Action item
Leaving out the pictures, write the following records exactly as they read.

Data records
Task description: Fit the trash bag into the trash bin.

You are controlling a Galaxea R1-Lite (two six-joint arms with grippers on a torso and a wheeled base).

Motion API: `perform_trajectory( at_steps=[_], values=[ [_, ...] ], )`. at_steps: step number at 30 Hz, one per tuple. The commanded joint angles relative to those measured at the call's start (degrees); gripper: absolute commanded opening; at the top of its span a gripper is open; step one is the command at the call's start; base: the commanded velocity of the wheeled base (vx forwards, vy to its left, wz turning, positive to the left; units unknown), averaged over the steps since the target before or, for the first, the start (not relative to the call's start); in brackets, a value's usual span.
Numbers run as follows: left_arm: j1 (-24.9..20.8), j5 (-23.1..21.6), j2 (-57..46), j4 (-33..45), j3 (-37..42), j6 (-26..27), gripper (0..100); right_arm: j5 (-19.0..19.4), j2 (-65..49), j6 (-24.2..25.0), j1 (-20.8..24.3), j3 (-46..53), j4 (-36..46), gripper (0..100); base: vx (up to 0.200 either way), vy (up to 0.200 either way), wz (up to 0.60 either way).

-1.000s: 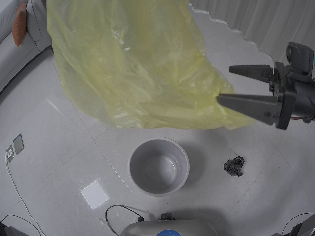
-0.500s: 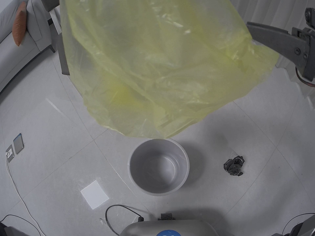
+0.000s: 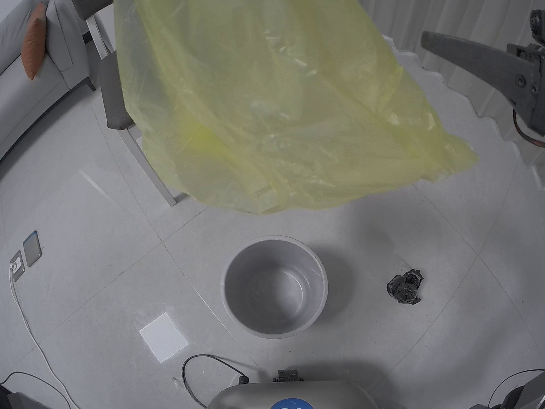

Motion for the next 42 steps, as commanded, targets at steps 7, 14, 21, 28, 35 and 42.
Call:
perform_trajectory(
  at_steps=[7, 14, 21, 28, 35, 42],
  values=[
    [-0.04, 0.02, -1.23, 0.01, 0.79, 0.01, 0, 0.34, 7.97, -0.35, 2.33, 0.55, -4.37, 100, 0.000, 0.000, 0.00],
    [0.04, 0.02, -2.37, 0.01, 1.67, 0.01, 0, 0.34, 8.24, -0.53, 2.68, 4.24, -4.63, 100, 0.000, 0.000, 0.00],
    [0.04, 0.02, -2.37, 0.01, 2.19, 0.01, 0, 0.34, 7.45, -1.23, 2.77, 5.83, -4.98, 100, 0.000, 0.000, 0.00],
    [0.04, 0.02, -2.37, 0.01, 3.16, 0.01, 0, 0.34, 3.23, -1.14, 1.89, 1.26, -4.63, 100, 0.000, 0.000, 0.00],
    [0.13, -0.34, -2.98, -0.17, 4.83, 0.01, 0, 0.34, 4.63, -0.61, 0.66, -2.79, -4.81, 100, 0.000, 0.000, 0.00],
    [0.13, -0.60, -3.42, -0.78, 5.01, 0.01, 0, 0.43, 10.26, -0.61, -0.40, -5.25, -4.98, 100, 0.000, 0.000, 0.00]
  ],
)
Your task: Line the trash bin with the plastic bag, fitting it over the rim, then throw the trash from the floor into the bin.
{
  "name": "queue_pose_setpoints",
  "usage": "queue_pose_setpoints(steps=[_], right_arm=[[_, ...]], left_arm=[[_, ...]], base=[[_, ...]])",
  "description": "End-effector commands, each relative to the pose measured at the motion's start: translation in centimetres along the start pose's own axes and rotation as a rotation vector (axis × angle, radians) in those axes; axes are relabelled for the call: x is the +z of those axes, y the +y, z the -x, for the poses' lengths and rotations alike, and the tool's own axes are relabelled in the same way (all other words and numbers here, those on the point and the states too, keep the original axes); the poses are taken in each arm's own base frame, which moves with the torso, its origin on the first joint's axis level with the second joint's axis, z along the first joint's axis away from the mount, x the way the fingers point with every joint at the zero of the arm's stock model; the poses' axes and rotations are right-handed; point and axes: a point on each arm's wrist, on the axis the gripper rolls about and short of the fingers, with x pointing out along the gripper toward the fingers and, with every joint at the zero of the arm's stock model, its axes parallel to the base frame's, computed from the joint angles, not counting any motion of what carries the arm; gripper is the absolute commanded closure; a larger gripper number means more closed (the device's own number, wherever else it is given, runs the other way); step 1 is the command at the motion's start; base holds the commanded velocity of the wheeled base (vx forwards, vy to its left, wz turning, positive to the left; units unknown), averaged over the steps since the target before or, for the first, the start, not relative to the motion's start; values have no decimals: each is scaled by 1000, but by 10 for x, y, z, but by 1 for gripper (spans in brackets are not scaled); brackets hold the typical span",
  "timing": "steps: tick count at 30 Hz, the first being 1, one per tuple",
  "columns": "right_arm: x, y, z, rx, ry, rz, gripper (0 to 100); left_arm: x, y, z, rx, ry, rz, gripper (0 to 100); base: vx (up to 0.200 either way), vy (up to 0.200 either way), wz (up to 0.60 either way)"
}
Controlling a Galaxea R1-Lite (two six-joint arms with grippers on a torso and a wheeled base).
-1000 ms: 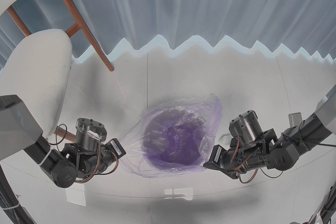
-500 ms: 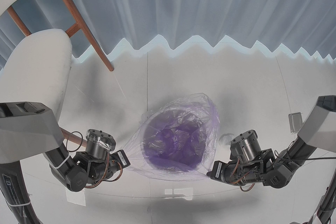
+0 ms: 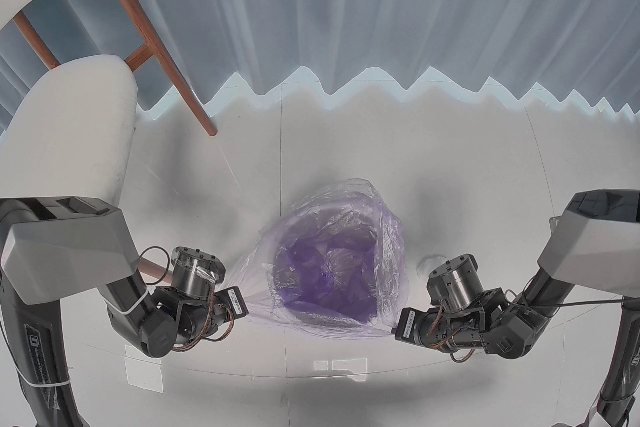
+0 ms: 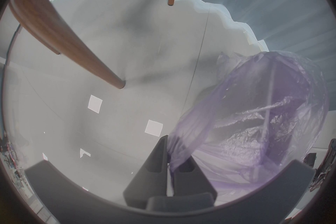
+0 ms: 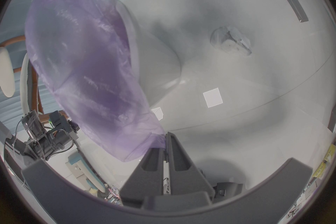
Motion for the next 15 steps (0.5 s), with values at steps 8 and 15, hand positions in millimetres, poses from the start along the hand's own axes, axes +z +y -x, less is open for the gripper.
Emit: queue_pose_setpoints(steps=[8,15], right_arm=[[2,-15,-21,-73,-6,9,100],[11,-25,-24,-110,-35,23,100]], left_arm=[[-6,4,-17,24,25,-80,100],[-8,5,-17,20,34,-130,100]], base=[[0,0,0],[0,0,0]])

Result
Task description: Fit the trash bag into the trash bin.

You are controlling a Galaxea R1-Lite (two six-joint arms with grippers on a torso and a wheeled base).

Motion API: `perform_trajectory( at_steps=[_], values=[ [_, ...] ], )`. at_steps: step number at 30 Hz, one per tuple. The commanded joint angles relative to those measured at the call's start (degrees); gripper: absolute commanded opening; at the top of its span a gripper is open; step one is the command at the call's start; base: the commanded velocity of the wheeled base (vx forwards, vy to its left, wz turning, positive to the left; units unknown), averaged over the steps since the target before or, for the first, the start (not relative to the call's start); in brackets, a value's usual span.
Numbers run as follows: left_arm: j1 (-24.9..20.8), j5 (-23.1..21.6), j2 (-57..46), j4 (-33..45), j3 (-37..42), j6 (-26..27), gripper (0..100); right_arm: j5 (-19.0..19.4), j2 (-65..49), j6 (-24.2..25.0), j1 (-20.8..24.3), j3 (-46..53), j4 (-36..46), gripper (0..100); base: vx (up to 0.200 either way), vy (up to 0.200 either way), wz (up to 0.60 either way).

-1.000s: 
-0.500s: 
+0.000s: 

Motion for the next 42 steps, as commanded, targets at steps 7, 14, 21, 28, 35 and 42.
Call:
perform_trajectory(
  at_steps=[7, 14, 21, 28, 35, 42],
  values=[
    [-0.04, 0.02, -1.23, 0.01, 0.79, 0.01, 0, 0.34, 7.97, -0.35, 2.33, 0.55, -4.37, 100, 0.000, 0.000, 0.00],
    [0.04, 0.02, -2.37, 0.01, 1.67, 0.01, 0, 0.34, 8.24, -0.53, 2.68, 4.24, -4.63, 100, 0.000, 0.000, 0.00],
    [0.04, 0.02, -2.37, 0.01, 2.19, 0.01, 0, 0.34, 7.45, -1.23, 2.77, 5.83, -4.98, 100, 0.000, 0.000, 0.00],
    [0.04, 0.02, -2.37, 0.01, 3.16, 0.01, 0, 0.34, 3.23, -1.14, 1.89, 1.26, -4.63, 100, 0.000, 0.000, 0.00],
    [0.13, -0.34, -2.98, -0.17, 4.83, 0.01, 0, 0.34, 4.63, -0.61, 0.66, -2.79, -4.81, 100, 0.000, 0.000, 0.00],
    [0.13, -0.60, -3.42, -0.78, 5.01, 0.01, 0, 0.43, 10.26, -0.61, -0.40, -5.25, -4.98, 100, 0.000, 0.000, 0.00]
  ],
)
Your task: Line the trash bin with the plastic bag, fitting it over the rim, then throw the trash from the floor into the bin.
{
  "name": "queue_pose_setpoints",
  "usage": "queue_pose_setpoints(steps=[_], right_arm=[[_, ...]], left_arm=[[_, ...]], base=[[_, ...]])",
  "description": "End-effector commands, each relative to the pose measured at the motion's start: translation in centimetres along the start pose's own axes and rotation as a rotation vector (axis × angle, radians) in those axes; axes are relabelled for the call: x is the +z of those axes, y the +y, z the -x, for the poses' lengths and rotations alike, and the tool's own axes are relabelled in the same way (all other words and numbers here, those on the point and the states too, keep the original axes); the poses are taken in each arm's own base frame, which moves with the torso, its origin on the first joint's axis level with the second joint's axis, z along the first joint's axis away from the mount, x the way the fingers point with every joint at the zero of the arm's stock model; the poses' axes and rotations are right-handed; point and axes: a point on each arm's wrist, on the axis the gripper rolls about and short of the fingers, with x pointing out along the gripper toward the fingers and, with every joint at the zero of the arm's stock model, its axes parallel to the base frame's, computed from the joint angles, not counting any motion of what carries the arm; gripper is the absolute commanded closure; a larger gripper number means more closed (the device's own number, wherever else it is given, runs the other way); step 1 is the command at the motion's start; base holds the commanded velocity of the wheeled base (vx forwards, vy to its left, wz turning, positive to the left; units unknown), averaged over the steps since the target before or, for the first, the start, not relative to the motion's start; values have no decimals: each is scaled by 1000, but by 10 for x, y, z, but by 1 for gripper (spans in brackets are not scaled); brackets hold the typical span",
  "timing": "steps: tick count at 30 Hz, the first being 1, one per tuple",
  "columns": "right_arm: x, y, z, rx, ry, rz, gripper (0 to 100); left_arm: x, y, z, rx, ry, rz, gripper (0 to 100); base: vx (up to 0.200 either way), vy (up to 0.200 either way), wz (up to 0.60 either way)"
}
Controlling a Galaxea R1-Lite (two six-joint arms with grippers on a torso and a wheeled base).
-1000 ms: 
-500 ms: 
+0 ms: 
+0 ms: 
+0 ms: 
Motion for the next 15 steps (0.5 s), with values at steps 8 and 15, hand positions in millimetres, poses from the start along the hand's own axes, axes +z +y -x, less is open for the gripper.
Emit: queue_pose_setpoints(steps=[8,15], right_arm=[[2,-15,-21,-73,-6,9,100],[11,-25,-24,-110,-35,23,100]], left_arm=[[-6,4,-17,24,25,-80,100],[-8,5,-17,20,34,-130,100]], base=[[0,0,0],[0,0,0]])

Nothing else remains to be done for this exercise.